▸ **EXERCISE DESCRIPTION**: Search the listing below for the word "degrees" and return each line that contains it.
--- GIVEN INFORMATION Enclosed Below ---
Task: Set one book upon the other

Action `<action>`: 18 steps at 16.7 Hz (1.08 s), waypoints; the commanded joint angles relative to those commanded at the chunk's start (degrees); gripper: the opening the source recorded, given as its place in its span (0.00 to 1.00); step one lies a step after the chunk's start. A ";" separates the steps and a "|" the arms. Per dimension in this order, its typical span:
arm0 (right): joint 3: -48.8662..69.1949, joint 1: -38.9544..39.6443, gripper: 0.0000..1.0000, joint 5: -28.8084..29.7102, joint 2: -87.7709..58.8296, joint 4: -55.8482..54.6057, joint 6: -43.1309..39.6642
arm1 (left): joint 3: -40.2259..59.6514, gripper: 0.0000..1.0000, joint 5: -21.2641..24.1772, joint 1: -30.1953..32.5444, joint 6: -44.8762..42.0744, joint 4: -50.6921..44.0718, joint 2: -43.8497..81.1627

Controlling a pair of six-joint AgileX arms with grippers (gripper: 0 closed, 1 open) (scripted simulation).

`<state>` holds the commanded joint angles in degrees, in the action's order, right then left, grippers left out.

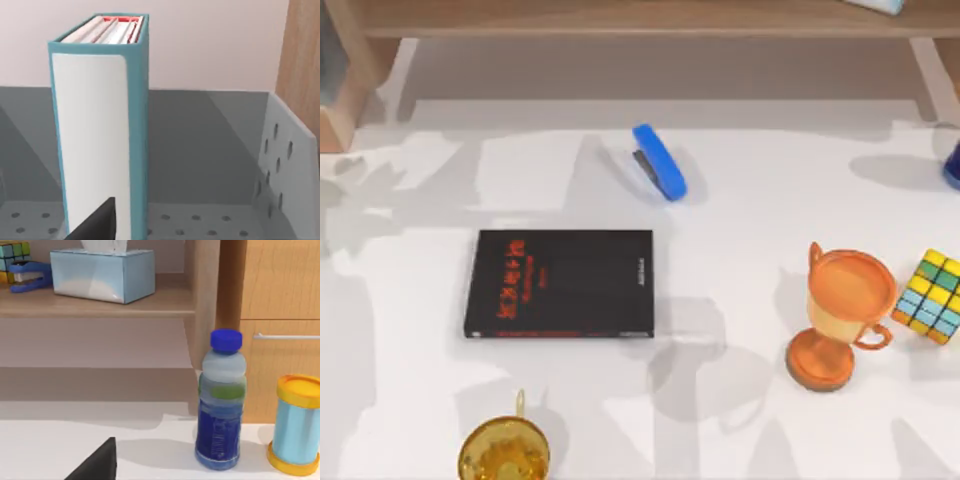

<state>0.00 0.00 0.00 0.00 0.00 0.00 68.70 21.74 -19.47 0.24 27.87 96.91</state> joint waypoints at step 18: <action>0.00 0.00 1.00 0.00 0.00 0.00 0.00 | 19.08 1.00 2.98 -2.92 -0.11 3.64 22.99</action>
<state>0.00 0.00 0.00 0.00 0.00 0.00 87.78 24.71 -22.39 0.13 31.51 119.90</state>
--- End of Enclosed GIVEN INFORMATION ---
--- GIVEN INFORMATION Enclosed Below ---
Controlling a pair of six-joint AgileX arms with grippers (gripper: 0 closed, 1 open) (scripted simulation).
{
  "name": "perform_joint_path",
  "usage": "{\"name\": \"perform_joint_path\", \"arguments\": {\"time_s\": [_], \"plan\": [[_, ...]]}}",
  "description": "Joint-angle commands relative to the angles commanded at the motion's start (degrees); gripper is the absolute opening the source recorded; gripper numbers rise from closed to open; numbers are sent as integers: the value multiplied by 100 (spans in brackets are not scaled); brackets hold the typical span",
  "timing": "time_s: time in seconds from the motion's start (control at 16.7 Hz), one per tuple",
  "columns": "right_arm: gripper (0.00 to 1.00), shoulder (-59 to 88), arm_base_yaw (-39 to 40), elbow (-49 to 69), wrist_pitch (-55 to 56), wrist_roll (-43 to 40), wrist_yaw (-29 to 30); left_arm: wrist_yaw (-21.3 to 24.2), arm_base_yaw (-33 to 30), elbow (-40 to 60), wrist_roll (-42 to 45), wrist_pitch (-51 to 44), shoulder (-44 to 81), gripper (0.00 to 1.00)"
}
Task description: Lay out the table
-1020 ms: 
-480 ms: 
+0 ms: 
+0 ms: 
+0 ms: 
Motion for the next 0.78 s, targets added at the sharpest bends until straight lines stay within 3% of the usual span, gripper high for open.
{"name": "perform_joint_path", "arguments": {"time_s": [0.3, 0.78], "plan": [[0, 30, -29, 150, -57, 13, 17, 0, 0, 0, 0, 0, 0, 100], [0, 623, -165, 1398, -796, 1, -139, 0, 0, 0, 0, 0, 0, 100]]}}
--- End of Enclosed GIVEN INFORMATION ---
▸ **EXERCISE ANSWER**:
Action `<action>`: 18 steps at 16.7 Hz (1.08 s), waypoints; the commanded joint angles relative to those commanded at the chunk's start (degrees); gripper: the opening the source recorded, given as its place in its span (0.00 to 1.00); step one lies a step after the chunk's start. A ";" separates the steps and a "|" the arms. Per dimension in this order, its typical span:
`<state>` holds the commanded joint angles in degrees, in the action's order, right then left, grippers left out.
  "description": "Joint-angle commands relative to the angles commanded at the motion's start (degrees); gripper is the absolute opening the source recorded; gripper numbers rise from closed to open; numbers are sent as integers: the value multiplied by 100 (spans in brackets are not scaled); brackets hold the typical span",

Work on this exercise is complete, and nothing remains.